Tehran called on Tuesday for talks with Paris to clear "misunderstanding" over an alleged bomb plot targeting an exiled opposition group near the French capital.

"If there is a misunderstanding... about a thing that does not exist, be it a conspiracy by others or a mistake, we can sit down and talk about it," Iranian foreign ministry spokesman Bahram Ghasemi told AFP in an interview.

The only way to overcome the issue was through "the art of diplomacy," he said. "We know of no other way."

French authorities on Tuesday accused Iran's intelligence ministry of being behind a foiled plot to bomb a meeting of the People's Mujahedeen of Iran (MEK), according to a French diplomatic source.

Tehran considers the MEK a "terrorist group".

'Devious Moves'

"When the base issue is wrong and no more than an allegation, basing other hypotheses on such a claim is totally useless and wrong," Ghasemi said.

"You cannot accuse the intelligence ministry or anyone else working at it of being involved in an unconfirmed thing.

"Iran can definitely cooperate to fix any misunderstanding between France and Iran, or any other country in the region or Europe," said Ghasemi.

When the alleged bomb plot was foiled in late June, Iran's foreign minister Javad Zarif called it "a sinister false flag ploy" in a July 2 tweet and said that Iran is ready to work with all concerned to uncover the truth.

Ghasemi echoed the same remarks on Tuesday, saying that "certain conspiracies" are in play meant to affect Iran's "positive relations with France and other European countries", rooted in the environment created by "the US policies regarding Iran (focusing) on sowing division between Iran, Europe" and regional neighbours.

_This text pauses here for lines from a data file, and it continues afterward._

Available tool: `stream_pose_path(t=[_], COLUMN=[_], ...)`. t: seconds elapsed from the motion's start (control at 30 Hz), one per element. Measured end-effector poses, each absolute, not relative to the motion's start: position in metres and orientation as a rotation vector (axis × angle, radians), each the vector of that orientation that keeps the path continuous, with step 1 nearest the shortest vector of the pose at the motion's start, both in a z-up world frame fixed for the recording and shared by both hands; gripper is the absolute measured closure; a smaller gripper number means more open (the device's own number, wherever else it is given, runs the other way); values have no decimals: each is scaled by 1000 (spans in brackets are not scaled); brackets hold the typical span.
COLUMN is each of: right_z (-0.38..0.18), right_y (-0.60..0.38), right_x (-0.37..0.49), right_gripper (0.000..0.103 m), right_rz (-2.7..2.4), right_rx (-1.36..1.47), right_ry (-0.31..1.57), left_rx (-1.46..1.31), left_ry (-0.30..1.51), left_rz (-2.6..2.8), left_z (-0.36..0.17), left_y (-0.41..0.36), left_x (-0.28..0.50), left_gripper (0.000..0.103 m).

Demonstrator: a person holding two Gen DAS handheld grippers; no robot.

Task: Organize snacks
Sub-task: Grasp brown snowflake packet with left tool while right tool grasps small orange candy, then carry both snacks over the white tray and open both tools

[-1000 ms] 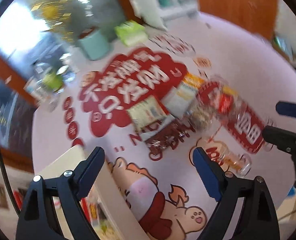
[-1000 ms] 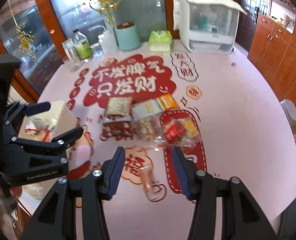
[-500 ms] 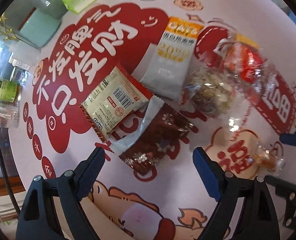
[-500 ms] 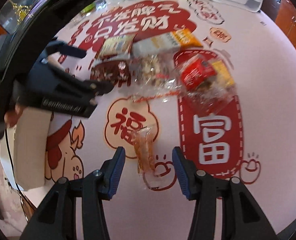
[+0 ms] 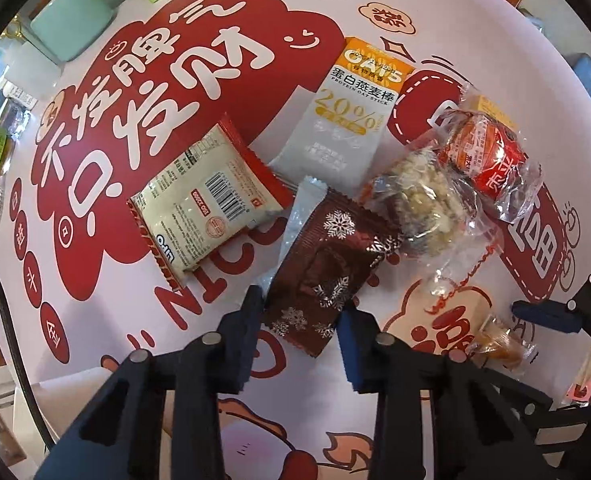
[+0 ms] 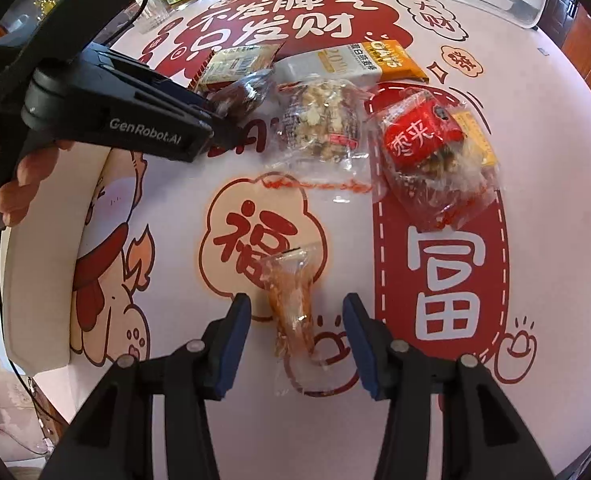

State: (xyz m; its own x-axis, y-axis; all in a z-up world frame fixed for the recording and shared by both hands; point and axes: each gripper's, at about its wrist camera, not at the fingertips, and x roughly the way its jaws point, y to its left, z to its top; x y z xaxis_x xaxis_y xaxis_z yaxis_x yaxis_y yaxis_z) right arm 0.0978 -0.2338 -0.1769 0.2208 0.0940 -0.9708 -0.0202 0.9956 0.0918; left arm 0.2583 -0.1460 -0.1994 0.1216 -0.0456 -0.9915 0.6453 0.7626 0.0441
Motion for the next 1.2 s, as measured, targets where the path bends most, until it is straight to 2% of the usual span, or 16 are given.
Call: stream_pose_path(t=[0.07, 0.13, 0.17, 0.57, 0.77, 1.2], right_z=[-177, -177, -177, -160, -118, -44], right_y=[-233, -233, -234, -235, -232, -146], right_x=[98, 99, 99, 87, 77, 71], right_gripper=[65, 79, 80, 81, 81, 81], right_rz=[76, 81, 87, 84, 148, 281], right_rx=[55, 64, 71, 143, 248, 152], right_ry=[1342, 1341, 1344, 1309, 1198, 1071], left_rx=[530, 520, 508, 293, 183, 58], left_ry=[1366, 1366, 1366, 1317, 1257, 1076], left_rz=[-524, -509, -499, -471, -474, -304], left_z=[-199, -197, -196, -128, -80, -15], left_y=[-146, -147, -145, -92, -60, 53], left_x=[256, 250, 248, 171, 133, 76], left_gripper=[74, 78, 80, 82, 82, 82])
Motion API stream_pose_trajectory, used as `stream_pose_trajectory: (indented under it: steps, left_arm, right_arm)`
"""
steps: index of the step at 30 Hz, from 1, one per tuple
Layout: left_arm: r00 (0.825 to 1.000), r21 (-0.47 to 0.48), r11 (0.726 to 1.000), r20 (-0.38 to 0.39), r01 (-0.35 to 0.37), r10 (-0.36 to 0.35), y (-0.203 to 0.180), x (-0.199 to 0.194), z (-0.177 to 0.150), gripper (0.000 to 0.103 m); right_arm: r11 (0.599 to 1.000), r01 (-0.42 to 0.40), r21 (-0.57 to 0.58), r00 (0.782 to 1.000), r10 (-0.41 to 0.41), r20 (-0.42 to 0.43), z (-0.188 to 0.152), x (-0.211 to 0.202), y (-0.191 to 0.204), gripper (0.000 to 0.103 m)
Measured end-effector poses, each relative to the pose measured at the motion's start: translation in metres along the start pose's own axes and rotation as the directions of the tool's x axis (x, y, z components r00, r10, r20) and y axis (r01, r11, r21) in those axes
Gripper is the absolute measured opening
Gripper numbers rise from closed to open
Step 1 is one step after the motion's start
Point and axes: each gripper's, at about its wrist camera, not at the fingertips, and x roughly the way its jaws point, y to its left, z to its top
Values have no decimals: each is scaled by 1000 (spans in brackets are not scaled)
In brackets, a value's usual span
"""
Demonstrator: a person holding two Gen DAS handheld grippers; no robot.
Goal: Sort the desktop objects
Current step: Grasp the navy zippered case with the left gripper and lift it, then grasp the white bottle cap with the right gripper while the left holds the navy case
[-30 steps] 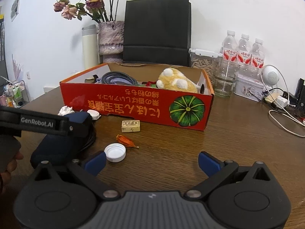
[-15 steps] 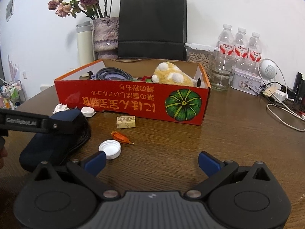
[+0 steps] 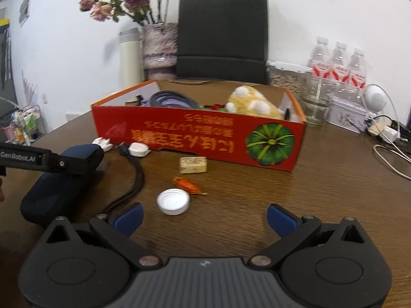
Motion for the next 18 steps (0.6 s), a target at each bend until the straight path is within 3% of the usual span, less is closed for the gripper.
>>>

"Some centres (of power) do not approve of Iran's good relations with Europe—that it is staying in the JCPOA and that its economic ties continue with the EU," he said, refering to the 2015 Iran nuclear deal between the Islamic Republic and world powers. 

This all started after the US pulled out of the 2015 nuclear deal in May, he hinted.

"The French government, whom we have a long-standing and significant relationship with ... must be vigilant and do not allow such devious moves to affect Iran's good relations with France and other European countries," Ghasemi said.

The diplomat also described Iran's missile program as its right to "have an acceptable level of defensive capability" and "not a threat to others.”

This came just a day after the Islamic Republic launched six missiles at a jihadists' headquarters in Syria over a deadly attack on an Iranian military parade that killed 24 people, and renewed French comments expressing concerns about the country's missile program.

The strike targeted the town of Hajin, about 24 kilometres (15 miles) north of Albu Kamal near Syria's eastern border with Iraq.

Despite the developing missile program, "Iran's military spending is very low compared to our neighbors, like Saudi Arabia and the Emirates," Ghasemi added.